Look through the records below for the line with "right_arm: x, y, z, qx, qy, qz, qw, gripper" and the line with "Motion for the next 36", then return those lines and all lines between, exactly.

[Stored items]
****************

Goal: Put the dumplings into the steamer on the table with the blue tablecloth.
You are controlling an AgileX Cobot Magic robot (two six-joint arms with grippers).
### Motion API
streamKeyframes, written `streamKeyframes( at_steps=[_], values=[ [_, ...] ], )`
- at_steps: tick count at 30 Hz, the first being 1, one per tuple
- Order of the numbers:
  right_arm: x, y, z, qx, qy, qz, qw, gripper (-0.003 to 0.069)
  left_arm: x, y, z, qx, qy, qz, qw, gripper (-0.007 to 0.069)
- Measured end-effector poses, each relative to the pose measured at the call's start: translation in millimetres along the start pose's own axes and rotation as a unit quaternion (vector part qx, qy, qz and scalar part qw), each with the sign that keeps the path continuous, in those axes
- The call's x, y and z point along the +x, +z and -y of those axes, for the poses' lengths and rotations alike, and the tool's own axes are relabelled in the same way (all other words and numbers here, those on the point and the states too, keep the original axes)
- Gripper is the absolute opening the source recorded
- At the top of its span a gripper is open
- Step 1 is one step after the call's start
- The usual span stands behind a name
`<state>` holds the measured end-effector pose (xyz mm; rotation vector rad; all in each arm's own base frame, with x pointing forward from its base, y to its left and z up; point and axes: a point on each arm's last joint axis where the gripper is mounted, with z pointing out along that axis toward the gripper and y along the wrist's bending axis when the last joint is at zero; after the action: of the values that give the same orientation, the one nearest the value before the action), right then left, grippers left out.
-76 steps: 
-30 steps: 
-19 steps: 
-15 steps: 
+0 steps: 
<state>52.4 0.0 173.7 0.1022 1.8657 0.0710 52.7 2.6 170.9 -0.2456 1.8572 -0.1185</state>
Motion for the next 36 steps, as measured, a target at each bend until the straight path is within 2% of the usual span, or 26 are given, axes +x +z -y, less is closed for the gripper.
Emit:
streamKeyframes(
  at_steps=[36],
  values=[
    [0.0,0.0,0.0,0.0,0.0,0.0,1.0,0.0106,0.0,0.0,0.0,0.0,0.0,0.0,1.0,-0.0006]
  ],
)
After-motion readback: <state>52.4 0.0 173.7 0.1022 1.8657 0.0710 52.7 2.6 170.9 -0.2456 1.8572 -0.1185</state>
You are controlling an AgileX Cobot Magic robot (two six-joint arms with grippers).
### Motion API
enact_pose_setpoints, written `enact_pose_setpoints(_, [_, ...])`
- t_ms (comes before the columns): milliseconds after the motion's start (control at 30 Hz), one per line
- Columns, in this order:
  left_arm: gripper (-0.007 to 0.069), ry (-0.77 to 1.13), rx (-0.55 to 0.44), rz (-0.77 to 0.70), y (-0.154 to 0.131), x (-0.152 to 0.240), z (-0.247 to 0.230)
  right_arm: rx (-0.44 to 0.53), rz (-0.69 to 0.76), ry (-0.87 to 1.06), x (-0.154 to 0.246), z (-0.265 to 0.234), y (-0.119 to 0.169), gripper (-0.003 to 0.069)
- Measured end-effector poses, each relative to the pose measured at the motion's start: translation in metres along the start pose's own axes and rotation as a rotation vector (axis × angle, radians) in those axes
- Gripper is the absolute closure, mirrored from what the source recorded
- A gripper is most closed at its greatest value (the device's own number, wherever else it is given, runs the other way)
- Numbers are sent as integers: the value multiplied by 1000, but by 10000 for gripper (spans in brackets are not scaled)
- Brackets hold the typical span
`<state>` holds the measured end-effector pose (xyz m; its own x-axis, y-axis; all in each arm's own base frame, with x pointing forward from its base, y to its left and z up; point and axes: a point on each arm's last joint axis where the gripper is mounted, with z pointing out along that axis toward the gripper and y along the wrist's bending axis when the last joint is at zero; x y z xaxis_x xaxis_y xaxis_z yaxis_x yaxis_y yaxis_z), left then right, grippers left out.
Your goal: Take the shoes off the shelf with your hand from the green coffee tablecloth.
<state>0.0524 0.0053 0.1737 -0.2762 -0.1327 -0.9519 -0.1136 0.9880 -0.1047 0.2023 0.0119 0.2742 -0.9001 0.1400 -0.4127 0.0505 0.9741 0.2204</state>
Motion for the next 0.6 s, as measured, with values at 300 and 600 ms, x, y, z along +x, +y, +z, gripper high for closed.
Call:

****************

(Answer space):
  right_arm: x, y, z, qx, qy, qz, qw, gripper (-0.003 to 0.069)
  left_arm: x, y, z, qx, qy, qz, qw, gripper (-0.007 to 0.069)
- Measured end-effector poses, each relative to the pose measured at the call's start: translation in millimetres along the start pose's own axes and rotation as a unit quaternion (vector part qx, qy, qz and scalar part qw), each with the sign that keeps the path continuous, in those axes
- The call's x, y and z point along the +x, +z and -y of those axes, for the poses' lengths and rotations alike, and the tool's own axes are relabelled in the same way (all other words and numbers here, those on the point and the states too, keep the original axes)
- Gripper is the absolute opening the source recorded
- At the top of its span a gripper is open
- Step 1 is one step after the call's start
- The usual span stands behind a name
`<state>` holds the measured end-effector pose (xyz mm; rotation vector rad; all in each arm's own base frame, with x pointing forward from its base, y to its left and z up; point and axes: a point on each arm's last joint axis where the gripper is mounted, with z pointing out along that axis toward the gripper and y along the wrist's bending axis when the last joint is at zero; after the action: of the values that give the same orientation, the one nearest the value before the action), right then left, grippers left out.
-76 steps: 
-30 steps: 
-19 steps: 
-15 steps: 
+0 steps: 
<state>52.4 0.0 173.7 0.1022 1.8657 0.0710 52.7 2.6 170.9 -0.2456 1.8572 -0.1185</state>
Motion for the next 36 steps, as measured, a target at each bend until the straight path is within 2% of the usual span, or 26 are given, axes +x +z -y, less is closed for the gripper.

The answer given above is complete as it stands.